== Instructions to follow ==
State how many lines in the listing below include the word "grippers". Give nothing but the number.

== Source information ==
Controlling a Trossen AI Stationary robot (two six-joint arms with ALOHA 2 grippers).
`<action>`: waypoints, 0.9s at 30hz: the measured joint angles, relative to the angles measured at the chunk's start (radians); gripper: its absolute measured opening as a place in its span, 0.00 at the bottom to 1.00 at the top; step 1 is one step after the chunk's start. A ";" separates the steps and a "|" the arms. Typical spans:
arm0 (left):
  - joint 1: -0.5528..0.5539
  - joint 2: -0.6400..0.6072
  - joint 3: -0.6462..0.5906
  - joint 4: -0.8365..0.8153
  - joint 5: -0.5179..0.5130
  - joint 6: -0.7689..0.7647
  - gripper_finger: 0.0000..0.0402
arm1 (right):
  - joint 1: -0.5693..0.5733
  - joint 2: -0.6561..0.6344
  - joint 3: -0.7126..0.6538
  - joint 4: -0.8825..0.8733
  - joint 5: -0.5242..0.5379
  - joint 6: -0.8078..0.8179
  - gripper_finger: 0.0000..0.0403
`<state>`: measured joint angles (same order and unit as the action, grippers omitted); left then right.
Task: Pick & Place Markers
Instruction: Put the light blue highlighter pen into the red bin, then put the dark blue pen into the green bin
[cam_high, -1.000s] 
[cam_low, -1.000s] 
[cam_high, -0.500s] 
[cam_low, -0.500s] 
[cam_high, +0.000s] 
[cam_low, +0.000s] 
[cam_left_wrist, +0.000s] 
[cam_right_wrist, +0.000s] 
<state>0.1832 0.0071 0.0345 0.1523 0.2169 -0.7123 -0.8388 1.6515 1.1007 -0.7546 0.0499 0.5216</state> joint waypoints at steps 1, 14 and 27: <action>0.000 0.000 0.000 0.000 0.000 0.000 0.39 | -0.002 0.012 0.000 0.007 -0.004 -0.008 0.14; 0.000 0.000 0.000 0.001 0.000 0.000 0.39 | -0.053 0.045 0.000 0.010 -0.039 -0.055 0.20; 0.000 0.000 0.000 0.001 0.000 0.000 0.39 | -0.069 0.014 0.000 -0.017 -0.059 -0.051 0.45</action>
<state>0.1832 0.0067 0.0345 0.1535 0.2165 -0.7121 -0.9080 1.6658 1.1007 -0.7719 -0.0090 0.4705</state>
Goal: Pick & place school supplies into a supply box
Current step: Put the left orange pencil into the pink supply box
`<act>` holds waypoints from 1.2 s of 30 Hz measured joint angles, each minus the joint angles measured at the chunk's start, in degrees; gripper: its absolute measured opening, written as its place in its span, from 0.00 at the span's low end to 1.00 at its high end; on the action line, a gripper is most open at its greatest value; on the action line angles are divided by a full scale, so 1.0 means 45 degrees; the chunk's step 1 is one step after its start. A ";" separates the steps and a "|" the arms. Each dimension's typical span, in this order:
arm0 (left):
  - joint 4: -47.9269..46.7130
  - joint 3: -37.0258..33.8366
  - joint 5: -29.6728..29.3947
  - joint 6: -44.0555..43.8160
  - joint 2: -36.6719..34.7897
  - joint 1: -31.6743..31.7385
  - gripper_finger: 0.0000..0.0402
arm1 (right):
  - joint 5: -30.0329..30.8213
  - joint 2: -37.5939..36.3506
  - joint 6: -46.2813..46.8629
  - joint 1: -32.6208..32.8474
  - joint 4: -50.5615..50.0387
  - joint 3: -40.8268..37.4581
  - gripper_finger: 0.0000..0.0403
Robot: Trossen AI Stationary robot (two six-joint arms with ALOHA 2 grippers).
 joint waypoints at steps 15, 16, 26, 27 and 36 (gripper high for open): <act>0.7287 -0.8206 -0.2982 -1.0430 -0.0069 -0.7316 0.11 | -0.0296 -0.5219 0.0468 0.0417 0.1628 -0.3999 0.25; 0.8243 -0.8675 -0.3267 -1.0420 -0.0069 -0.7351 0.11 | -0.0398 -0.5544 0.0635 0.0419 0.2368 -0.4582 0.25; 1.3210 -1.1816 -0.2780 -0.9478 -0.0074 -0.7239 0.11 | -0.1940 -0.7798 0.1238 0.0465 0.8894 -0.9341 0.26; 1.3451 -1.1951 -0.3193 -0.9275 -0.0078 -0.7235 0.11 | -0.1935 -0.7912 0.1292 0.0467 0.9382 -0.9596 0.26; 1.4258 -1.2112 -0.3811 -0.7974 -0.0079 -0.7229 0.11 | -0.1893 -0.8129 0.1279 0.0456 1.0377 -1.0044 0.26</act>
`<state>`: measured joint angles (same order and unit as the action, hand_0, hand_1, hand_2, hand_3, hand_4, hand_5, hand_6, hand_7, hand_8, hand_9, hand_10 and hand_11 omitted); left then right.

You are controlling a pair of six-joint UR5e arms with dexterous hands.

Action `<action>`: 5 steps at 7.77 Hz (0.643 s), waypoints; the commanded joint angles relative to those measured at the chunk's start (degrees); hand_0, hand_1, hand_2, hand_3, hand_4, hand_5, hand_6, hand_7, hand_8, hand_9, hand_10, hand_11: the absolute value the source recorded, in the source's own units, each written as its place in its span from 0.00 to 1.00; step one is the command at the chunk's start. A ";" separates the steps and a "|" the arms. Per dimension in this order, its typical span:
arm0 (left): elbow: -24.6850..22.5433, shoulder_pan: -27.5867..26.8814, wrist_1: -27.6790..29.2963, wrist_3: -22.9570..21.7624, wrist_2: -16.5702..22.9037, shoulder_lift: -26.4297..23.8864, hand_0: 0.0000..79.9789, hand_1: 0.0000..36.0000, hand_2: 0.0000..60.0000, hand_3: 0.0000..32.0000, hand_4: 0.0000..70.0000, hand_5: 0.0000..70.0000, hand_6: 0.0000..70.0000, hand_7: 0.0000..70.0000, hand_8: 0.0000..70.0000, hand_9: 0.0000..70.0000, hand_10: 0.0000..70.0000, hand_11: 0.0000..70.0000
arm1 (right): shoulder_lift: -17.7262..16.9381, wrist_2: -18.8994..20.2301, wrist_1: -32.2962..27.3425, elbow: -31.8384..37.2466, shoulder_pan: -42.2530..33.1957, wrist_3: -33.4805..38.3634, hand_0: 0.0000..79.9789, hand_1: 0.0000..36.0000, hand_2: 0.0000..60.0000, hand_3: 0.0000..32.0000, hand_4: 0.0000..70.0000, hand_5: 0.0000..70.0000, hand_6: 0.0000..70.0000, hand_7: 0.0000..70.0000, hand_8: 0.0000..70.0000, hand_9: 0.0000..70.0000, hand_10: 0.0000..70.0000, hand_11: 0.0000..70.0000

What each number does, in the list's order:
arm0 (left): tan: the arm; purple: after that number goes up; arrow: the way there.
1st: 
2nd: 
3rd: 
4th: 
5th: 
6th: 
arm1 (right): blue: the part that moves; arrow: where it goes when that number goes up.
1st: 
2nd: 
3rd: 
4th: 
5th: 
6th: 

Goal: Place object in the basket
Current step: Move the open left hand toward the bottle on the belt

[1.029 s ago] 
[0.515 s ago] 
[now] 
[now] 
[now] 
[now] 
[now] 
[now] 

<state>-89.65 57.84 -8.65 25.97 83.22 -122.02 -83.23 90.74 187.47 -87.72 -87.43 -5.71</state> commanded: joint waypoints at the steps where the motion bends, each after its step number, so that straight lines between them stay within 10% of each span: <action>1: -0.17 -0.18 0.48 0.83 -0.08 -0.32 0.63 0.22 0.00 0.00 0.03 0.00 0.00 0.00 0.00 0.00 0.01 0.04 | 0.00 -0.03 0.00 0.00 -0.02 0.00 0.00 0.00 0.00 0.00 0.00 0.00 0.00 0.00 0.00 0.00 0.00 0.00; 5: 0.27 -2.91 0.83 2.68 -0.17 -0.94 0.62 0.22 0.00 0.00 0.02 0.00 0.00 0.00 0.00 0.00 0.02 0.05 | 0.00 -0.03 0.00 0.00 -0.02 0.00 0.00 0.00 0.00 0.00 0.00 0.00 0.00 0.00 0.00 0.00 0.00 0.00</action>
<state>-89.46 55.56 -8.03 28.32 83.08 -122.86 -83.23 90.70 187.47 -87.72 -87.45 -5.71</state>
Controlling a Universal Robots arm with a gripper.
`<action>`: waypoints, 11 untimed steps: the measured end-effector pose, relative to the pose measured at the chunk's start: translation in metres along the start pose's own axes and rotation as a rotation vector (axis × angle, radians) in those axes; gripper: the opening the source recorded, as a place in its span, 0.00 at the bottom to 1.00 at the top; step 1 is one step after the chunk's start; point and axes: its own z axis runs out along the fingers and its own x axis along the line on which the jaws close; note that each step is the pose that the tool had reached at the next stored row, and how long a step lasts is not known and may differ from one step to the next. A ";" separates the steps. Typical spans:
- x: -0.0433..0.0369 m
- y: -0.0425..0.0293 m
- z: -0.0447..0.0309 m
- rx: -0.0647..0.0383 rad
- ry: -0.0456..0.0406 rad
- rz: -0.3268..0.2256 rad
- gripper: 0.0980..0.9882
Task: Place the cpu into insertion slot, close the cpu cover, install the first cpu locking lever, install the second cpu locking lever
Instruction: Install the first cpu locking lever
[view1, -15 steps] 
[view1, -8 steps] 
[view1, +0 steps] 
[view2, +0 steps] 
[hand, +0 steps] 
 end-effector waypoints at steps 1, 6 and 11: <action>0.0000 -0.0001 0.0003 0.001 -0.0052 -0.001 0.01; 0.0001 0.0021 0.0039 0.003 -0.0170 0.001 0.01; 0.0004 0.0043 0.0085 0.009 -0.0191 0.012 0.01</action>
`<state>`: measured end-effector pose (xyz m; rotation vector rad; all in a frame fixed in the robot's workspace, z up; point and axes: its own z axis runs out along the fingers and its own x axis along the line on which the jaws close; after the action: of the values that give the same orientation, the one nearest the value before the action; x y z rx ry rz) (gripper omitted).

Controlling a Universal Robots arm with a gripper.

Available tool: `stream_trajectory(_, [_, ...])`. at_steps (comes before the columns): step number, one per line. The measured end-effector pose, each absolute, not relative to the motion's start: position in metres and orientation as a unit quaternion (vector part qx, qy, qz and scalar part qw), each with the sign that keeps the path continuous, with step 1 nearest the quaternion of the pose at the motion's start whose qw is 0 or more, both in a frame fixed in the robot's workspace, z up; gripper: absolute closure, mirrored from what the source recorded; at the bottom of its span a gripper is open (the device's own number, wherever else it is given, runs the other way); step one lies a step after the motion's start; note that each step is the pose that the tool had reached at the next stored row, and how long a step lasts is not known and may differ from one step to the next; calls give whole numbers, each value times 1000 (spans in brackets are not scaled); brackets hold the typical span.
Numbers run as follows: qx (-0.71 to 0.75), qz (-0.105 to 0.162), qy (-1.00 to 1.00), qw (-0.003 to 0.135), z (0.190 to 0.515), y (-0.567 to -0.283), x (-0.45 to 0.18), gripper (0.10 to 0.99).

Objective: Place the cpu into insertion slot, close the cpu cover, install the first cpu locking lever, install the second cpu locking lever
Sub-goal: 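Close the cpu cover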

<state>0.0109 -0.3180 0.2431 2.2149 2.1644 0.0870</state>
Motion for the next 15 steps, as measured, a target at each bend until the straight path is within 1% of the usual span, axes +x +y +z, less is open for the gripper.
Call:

== Expected output ==
3